What the exercise asks:
Go through the lines below and copy each one that holds the string "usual".

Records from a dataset
——————
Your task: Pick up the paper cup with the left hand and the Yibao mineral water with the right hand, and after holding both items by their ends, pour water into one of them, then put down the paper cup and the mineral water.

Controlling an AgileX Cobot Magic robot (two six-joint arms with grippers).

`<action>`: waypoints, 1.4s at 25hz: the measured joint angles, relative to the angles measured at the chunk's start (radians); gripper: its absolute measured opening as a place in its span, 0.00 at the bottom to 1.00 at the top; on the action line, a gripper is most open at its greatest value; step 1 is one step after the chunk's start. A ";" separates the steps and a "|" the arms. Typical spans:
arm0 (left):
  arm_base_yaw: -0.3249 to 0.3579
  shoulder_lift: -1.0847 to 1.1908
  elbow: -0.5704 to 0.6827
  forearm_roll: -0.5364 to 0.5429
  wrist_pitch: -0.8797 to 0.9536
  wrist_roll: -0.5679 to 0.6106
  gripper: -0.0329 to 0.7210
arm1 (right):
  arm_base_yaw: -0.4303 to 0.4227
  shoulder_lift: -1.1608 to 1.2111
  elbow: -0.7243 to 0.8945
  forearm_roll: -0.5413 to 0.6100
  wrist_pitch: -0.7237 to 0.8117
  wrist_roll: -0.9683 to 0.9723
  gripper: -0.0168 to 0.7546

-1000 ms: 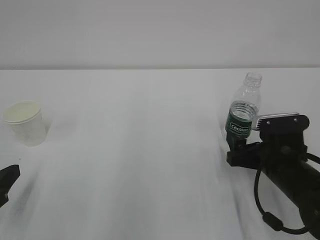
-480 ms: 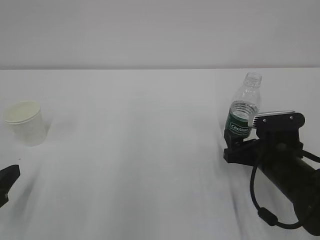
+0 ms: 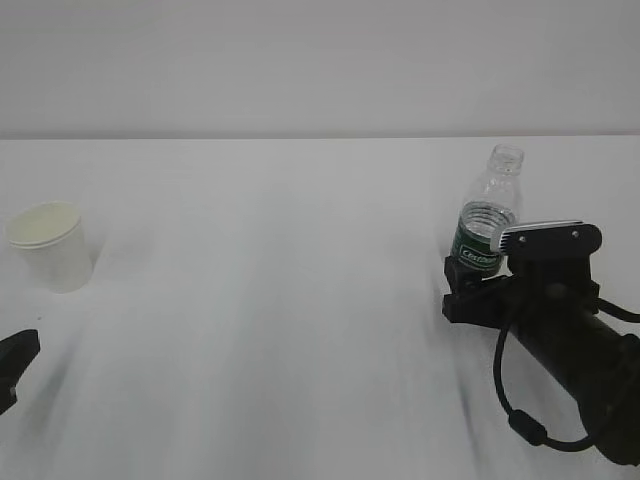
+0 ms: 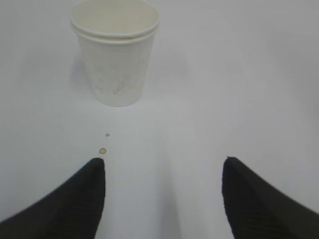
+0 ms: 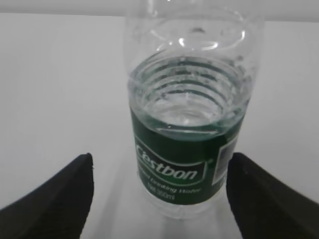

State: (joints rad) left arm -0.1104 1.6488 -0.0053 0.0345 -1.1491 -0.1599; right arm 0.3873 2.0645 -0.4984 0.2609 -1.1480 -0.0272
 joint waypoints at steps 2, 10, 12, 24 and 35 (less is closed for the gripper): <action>0.000 0.000 0.000 0.000 0.000 0.000 0.73 | 0.000 0.000 -0.009 0.000 0.000 -0.002 0.83; 0.000 0.007 -0.043 -0.035 0.000 0.002 0.73 | 0.000 0.000 -0.011 0.000 0.000 -0.014 0.83; 0.000 0.038 -0.066 -0.042 0.000 0.010 0.73 | 0.000 0.000 -0.011 0.000 0.000 -0.015 0.83; 0.000 0.160 -0.168 -0.088 0.000 0.032 0.73 | -0.006 0.000 -0.011 0.000 0.000 -0.021 0.82; 0.000 0.161 -0.177 -0.092 0.000 0.032 0.73 | -0.006 0.000 -0.034 0.008 0.000 -0.038 0.82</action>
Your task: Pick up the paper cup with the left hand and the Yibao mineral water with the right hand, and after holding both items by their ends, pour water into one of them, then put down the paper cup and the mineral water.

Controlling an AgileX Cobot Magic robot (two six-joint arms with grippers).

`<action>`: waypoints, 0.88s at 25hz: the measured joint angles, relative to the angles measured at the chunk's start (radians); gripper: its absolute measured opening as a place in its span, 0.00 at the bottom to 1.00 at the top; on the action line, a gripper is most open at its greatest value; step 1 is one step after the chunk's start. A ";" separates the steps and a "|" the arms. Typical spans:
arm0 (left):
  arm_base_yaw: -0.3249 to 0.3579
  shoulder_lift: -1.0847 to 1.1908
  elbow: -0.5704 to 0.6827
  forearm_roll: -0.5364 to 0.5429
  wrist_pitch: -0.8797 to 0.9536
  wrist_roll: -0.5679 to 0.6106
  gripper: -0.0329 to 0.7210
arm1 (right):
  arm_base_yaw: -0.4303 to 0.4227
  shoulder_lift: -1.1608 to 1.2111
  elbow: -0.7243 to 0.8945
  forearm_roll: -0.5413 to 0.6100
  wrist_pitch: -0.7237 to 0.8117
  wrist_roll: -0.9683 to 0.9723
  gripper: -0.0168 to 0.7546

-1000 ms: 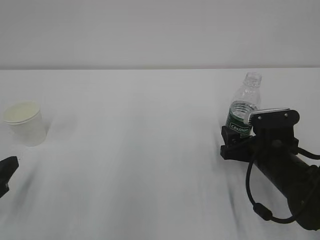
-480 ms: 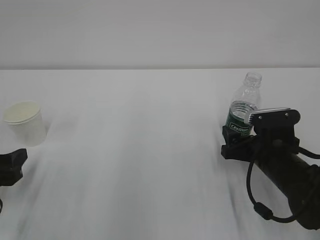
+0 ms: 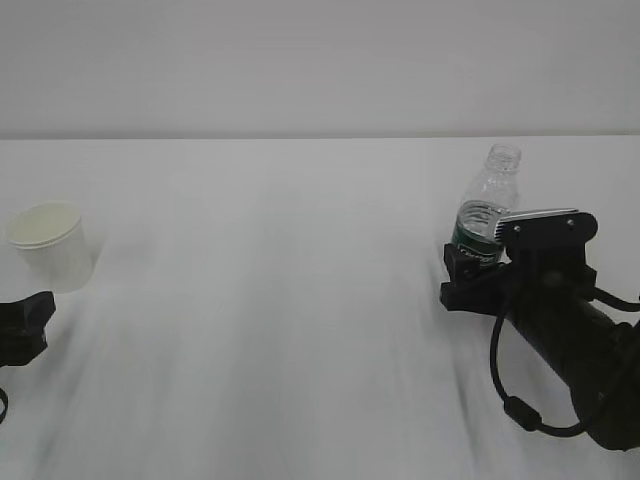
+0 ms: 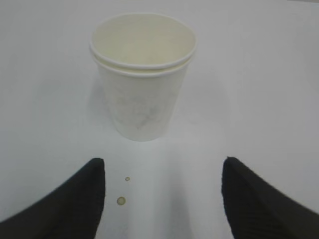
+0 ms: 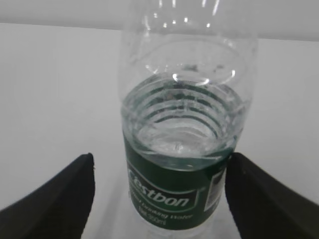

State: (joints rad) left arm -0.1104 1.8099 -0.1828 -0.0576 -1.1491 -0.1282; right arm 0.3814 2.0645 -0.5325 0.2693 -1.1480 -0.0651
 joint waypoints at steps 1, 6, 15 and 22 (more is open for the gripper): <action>0.000 0.000 0.000 0.000 0.000 0.000 0.73 | 0.000 0.000 0.000 0.000 0.000 0.000 0.82; 0.000 0.000 0.000 0.006 0.000 0.000 0.73 | 0.000 0.000 0.000 0.007 0.000 -0.002 0.81; 0.000 0.000 0.000 0.008 0.000 0.000 0.73 | 0.000 0.053 -0.034 0.020 -0.002 -0.004 0.81; 0.000 0.000 0.000 0.010 0.000 0.000 0.73 | 0.000 0.055 -0.069 0.025 -0.002 -0.005 0.80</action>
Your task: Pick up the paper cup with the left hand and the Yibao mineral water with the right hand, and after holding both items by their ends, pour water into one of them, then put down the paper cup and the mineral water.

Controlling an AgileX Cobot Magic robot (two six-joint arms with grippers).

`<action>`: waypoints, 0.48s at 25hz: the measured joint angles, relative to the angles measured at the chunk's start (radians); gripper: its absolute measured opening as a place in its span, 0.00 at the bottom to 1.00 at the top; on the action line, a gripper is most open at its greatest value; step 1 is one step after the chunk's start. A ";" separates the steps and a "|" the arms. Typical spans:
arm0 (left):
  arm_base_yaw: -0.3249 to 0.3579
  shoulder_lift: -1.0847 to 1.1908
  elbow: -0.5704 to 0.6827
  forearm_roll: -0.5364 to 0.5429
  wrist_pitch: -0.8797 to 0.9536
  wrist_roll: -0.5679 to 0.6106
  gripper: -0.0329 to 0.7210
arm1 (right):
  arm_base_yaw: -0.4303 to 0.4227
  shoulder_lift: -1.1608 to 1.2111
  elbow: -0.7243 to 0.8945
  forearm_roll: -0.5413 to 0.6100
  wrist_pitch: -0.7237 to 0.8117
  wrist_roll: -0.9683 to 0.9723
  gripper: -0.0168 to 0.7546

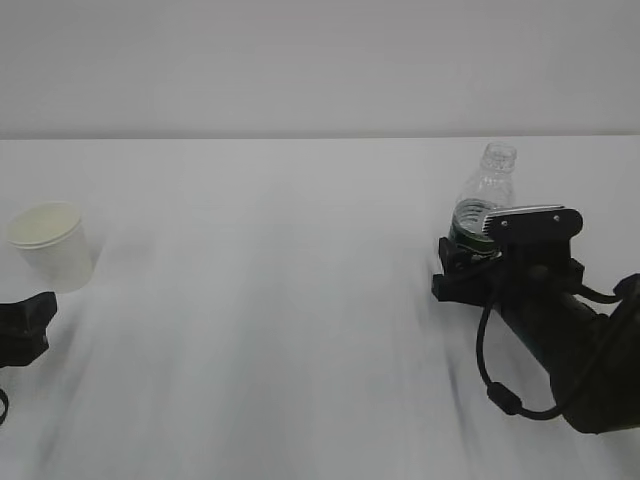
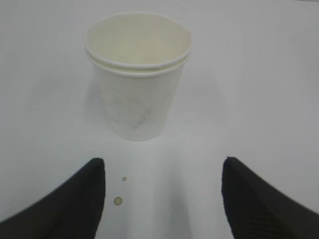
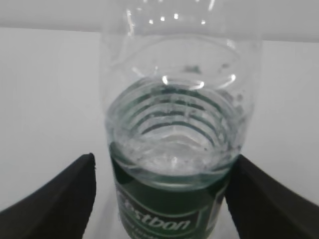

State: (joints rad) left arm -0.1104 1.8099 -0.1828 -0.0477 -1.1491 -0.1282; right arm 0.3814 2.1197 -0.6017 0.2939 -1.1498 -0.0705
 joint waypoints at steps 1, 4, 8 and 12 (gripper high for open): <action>0.000 0.000 0.000 0.000 0.000 0.000 0.73 | 0.000 0.002 -0.005 0.000 0.000 0.000 0.80; 0.000 0.000 0.000 0.001 0.000 0.000 0.73 | 0.000 0.015 -0.019 0.002 0.000 0.000 0.80; 0.000 0.000 0.000 0.001 0.000 0.000 0.73 | 0.000 0.039 -0.034 0.002 0.000 -0.002 0.79; 0.000 0.000 0.000 0.001 0.000 0.000 0.73 | -0.011 0.043 -0.044 0.002 0.000 -0.002 0.79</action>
State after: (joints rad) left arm -0.1104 1.8099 -0.1828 -0.0462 -1.1491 -0.1282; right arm 0.3702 2.1626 -0.6453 0.2961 -1.1498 -0.0726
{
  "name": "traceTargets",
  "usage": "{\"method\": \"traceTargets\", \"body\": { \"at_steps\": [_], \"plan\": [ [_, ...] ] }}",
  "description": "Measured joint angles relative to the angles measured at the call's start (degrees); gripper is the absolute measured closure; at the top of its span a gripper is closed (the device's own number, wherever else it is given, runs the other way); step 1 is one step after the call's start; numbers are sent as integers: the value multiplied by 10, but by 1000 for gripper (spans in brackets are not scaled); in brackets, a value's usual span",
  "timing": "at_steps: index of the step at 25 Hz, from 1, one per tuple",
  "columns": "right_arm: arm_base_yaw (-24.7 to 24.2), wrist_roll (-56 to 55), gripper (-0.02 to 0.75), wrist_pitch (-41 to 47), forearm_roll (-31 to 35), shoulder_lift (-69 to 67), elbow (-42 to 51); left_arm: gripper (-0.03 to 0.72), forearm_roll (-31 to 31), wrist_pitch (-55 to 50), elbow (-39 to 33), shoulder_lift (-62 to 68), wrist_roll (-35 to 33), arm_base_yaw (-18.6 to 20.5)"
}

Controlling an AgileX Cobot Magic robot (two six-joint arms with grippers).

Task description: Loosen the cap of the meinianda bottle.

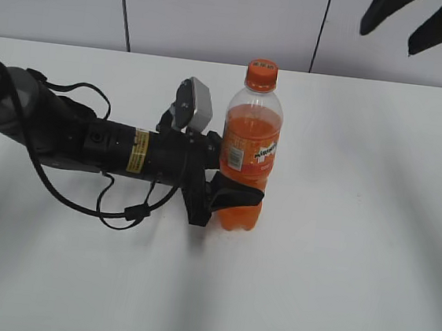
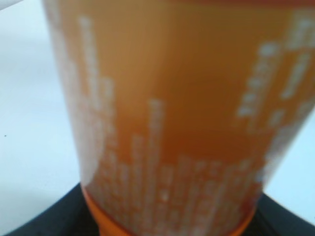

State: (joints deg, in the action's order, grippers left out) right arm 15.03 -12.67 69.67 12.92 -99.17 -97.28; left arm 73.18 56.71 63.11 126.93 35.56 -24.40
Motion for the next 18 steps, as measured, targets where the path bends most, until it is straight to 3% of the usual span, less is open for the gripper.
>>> {"method": "traceTargets", "body": {
  "at_steps": [8,18],
  "plan": [
    [83,-76,258,0,1,0,0,279,2,-1,0,0,0,0],
    [137,-137,258,0,-1,0,0,279,13,-5,2,0,0,0]
  ]
}}
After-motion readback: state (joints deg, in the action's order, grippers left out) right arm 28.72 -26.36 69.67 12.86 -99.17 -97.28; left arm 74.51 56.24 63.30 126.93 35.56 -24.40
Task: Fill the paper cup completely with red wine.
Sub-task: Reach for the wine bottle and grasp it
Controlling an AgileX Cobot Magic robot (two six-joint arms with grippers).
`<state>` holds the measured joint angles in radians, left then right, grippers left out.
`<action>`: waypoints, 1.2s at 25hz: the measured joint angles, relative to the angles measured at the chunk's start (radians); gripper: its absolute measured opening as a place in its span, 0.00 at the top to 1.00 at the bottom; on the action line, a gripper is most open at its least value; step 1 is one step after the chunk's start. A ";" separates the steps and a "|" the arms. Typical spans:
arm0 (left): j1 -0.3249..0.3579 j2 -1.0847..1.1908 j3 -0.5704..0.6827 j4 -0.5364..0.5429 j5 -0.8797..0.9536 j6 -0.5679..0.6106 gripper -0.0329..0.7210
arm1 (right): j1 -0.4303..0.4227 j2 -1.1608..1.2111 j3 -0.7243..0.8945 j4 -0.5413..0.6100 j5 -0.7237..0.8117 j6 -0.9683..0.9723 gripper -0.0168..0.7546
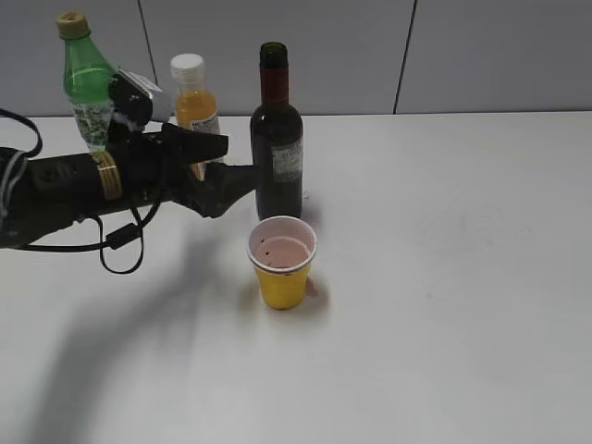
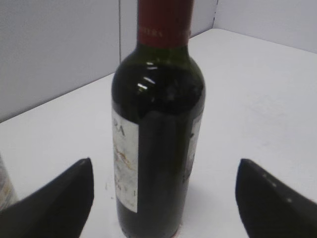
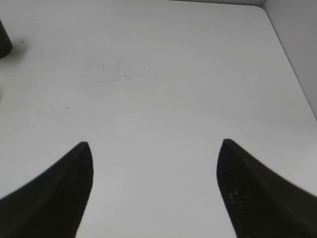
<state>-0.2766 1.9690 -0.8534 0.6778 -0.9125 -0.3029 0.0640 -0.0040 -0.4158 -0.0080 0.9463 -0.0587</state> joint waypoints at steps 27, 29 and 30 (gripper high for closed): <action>-0.110 0.226 -0.259 -0.116 0.066 -0.049 0.04 | 0.002 0.000 0.000 0.000 0.000 0.000 0.21; -0.112 0.241 -0.274 -0.116 0.055 -0.049 0.04 | 0.002 0.000 0.000 0.000 0.000 0.000 0.21; -0.113 0.248 -0.283 -0.116 0.050 -0.049 0.04 | 0.002 0.000 0.000 0.000 0.000 0.000 0.21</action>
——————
Answer section:
  "description": "Measured joint angles relative to the angles measured at the call's start (degrees); gripper is the absolute measured closure; at the top of its span a gripper is closed (the device's own number, wherever else it is given, runs the other way); step 1 is one step after the call's start; numbers are sent as integers: the value multiplied by 10, but by 1000 for gripper (spans in brackets are not scaled); in brackets, a value's usual span",
Motion for the next 18 steps, as measured, targets where the path bends most, until it is straight to 3% of the usual span, less is open for the gripper.

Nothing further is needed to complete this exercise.